## What to produce
From the first record through the last, copy each one exactly.
[Information given Boundary: Start]
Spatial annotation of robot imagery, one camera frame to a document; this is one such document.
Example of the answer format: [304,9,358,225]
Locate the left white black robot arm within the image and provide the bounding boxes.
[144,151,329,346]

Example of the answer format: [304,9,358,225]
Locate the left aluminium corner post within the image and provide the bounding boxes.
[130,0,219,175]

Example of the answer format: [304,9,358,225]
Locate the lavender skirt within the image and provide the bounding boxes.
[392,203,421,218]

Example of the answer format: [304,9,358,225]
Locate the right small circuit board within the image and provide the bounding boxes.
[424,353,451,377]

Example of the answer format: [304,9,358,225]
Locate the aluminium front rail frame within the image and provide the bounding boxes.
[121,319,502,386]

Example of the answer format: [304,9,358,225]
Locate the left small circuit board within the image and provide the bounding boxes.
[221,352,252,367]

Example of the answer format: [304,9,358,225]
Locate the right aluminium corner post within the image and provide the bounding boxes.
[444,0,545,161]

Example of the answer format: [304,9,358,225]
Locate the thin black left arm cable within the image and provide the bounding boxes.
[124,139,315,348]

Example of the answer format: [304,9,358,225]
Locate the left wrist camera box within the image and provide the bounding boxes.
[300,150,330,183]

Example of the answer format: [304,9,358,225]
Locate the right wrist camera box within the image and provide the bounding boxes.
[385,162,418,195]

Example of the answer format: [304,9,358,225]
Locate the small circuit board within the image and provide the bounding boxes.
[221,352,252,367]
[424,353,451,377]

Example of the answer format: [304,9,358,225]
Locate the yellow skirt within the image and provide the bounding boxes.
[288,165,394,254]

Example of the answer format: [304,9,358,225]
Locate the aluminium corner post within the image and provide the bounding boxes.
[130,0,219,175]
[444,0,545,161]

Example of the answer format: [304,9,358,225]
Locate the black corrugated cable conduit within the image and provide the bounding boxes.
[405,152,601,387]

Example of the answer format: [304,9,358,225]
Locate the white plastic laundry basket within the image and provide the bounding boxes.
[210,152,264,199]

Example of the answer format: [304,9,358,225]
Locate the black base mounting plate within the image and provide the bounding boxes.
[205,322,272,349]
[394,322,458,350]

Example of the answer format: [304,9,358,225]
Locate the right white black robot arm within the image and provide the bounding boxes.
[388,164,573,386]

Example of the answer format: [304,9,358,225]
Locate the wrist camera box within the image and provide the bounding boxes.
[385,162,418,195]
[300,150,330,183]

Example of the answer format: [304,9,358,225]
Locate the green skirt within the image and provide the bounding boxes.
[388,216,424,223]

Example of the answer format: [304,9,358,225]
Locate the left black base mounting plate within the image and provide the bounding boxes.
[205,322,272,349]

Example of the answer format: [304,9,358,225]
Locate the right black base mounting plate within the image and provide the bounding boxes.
[Information given Boundary: End]
## Response below
Spatial annotation of robot imagery, one camera frame to a document; this is one such document.
Example of the answer format: [304,9,358,225]
Locate the left white black robot arm within the image and provide the bounding boxes.
[144,151,329,346]

Example of the answer format: [304,9,358,225]
Locate the left aluminium corner post within the image and provide the bounding boxes.
[130,0,219,175]

Example of the answer format: [304,9,358,225]
Locate the lavender skirt within the image and provide the bounding boxes.
[392,203,421,218]

Example of the answer format: [304,9,358,225]
Locate the right small circuit board within the image and provide the bounding boxes.
[424,353,451,377]

Example of the answer format: [304,9,358,225]
Locate the aluminium front rail frame within the image and provide the bounding boxes.
[121,319,502,386]

Example of the answer format: [304,9,358,225]
Locate the left small circuit board within the image and provide the bounding boxes.
[221,352,252,367]

Example of the answer format: [304,9,358,225]
Locate the right aluminium corner post within the image and provide the bounding boxes.
[444,0,545,161]

Example of the answer format: [304,9,358,225]
Locate the thin black left arm cable within the image and provide the bounding boxes.
[124,139,315,348]

Example of the answer format: [304,9,358,225]
Locate the left wrist camera box within the image and provide the bounding boxes.
[300,150,330,183]

Example of the answer format: [304,9,358,225]
Locate the right wrist camera box within the image and provide the bounding boxes.
[385,162,418,195]

Example of the answer format: [304,9,358,225]
Locate the small circuit board within the image and provide the bounding boxes.
[221,352,252,367]
[424,353,451,377]

Example of the answer format: [304,9,358,225]
Locate the yellow skirt within the image and provide the bounding boxes.
[288,165,394,254]

Example of the answer format: [304,9,358,225]
Locate the aluminium corner post within the image and provide the bounding boxes.
[130,0,219,175]
[444,0,545,161]

Example of the answer format: [304,9,358,225]
Locate the black corrugated cable conduit within the image and provide the bounding boxes.
[405,152,601,387]

Example of the answer format: [304,9,358,225]
Locate the white plastic laundry basket within the image and provide the bounding boxes.
[210,152,264,199]

Example of the answer format: [304,9,358,225]
Locate the black base mounting plate within the image and provide the bounding boxes.
[205,322,272,349]
[394,322,458,350]

Example of the answer format: [304,9,358,225]
Locate the right white black robot arm within the image and provide the bounding boxes.
[388,164,573,386]

Example of the answer format: [304,9,358,225]
Locate the wrist camera box within the image and provide the bounding boxes.
[385,162,418,195]
[300,150,330,183]

Example of the answer format: [304,9,358,225]
Locate the green skirt within the image and provide the bounding boxes.
[388,216,424,223]

Example of the answer format: [304,9,358,225]
Locate the left black base mounting plate within the image and provide the bounding boxes.
[205,322,272,349]

Example of the answer format: [304,9,358,225]
Locate the right black base mounting plate within the image and provide the bounding boxes.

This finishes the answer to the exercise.